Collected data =
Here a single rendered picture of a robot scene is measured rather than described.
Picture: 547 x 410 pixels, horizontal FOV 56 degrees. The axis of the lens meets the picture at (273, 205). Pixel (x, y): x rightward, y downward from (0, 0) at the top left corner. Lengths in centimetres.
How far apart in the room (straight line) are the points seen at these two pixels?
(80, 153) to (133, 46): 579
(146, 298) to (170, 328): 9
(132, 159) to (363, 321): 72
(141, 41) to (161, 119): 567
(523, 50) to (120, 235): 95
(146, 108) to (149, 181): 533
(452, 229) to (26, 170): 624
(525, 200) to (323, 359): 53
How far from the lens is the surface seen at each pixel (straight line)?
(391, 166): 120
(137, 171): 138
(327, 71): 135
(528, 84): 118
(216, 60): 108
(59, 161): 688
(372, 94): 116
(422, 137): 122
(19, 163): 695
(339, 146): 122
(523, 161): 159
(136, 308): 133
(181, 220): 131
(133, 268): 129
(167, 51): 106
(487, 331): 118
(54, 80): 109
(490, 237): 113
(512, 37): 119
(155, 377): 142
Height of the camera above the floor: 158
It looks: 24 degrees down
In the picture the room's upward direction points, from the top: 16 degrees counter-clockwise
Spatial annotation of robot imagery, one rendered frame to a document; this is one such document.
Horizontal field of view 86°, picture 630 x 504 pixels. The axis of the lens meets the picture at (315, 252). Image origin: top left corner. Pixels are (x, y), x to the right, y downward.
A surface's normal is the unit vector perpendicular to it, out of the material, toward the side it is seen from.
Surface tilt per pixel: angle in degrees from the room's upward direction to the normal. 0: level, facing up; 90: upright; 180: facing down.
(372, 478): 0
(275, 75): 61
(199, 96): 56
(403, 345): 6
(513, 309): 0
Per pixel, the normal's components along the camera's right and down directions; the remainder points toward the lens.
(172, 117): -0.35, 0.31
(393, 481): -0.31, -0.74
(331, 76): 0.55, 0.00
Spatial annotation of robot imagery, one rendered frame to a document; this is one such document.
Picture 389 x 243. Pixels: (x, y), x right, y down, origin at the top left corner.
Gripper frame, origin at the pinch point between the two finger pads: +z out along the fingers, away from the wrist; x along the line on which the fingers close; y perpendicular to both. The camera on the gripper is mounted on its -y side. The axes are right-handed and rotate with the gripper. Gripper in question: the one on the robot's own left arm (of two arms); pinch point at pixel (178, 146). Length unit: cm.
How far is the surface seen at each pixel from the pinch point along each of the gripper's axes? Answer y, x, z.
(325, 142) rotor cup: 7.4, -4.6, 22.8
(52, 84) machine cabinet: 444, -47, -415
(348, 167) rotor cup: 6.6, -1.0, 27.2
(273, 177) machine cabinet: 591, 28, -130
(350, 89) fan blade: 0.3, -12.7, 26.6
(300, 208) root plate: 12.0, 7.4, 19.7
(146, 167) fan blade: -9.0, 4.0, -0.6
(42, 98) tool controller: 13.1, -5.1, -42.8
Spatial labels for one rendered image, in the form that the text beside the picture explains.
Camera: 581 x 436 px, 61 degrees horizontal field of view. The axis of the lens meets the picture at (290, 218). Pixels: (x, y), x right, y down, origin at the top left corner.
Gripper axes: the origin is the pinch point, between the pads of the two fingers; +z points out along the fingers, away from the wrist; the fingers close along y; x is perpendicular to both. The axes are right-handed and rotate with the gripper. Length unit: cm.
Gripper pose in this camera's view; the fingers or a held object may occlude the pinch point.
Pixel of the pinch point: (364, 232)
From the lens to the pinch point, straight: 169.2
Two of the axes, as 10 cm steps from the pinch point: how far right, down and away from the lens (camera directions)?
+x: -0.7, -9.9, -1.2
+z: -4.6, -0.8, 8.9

YOUR TASK = The string "corner" marks the lines to copy; report each of them from the data above.

REPLY TO THE EXERCISE =
Picture: 547 x 410 pixels, horizontal FOV 56 degrees. The axis of the lens meets the picture at (273, 205). Pixel (x, y): x rightward, y downward from (0, 0) at the top left corner. Lengths in centimetres.
Horizontal field of view 86°, picture 630 x 504 pixels. The axis of the lens meets the picture at (315, 252). Image origin: top left corner. Pixels are (x, y), x to the right, y downward.
Picture 389 x 243. Pixels: (x, y), x right, y down, origin at the top left corner.
Camera: 581 x 436 px, 61 degrees horizontal field of view. The axis of the lens meets the picture at (290, 218). Pixels: (x, y), x right, y down, origin at the top left corner.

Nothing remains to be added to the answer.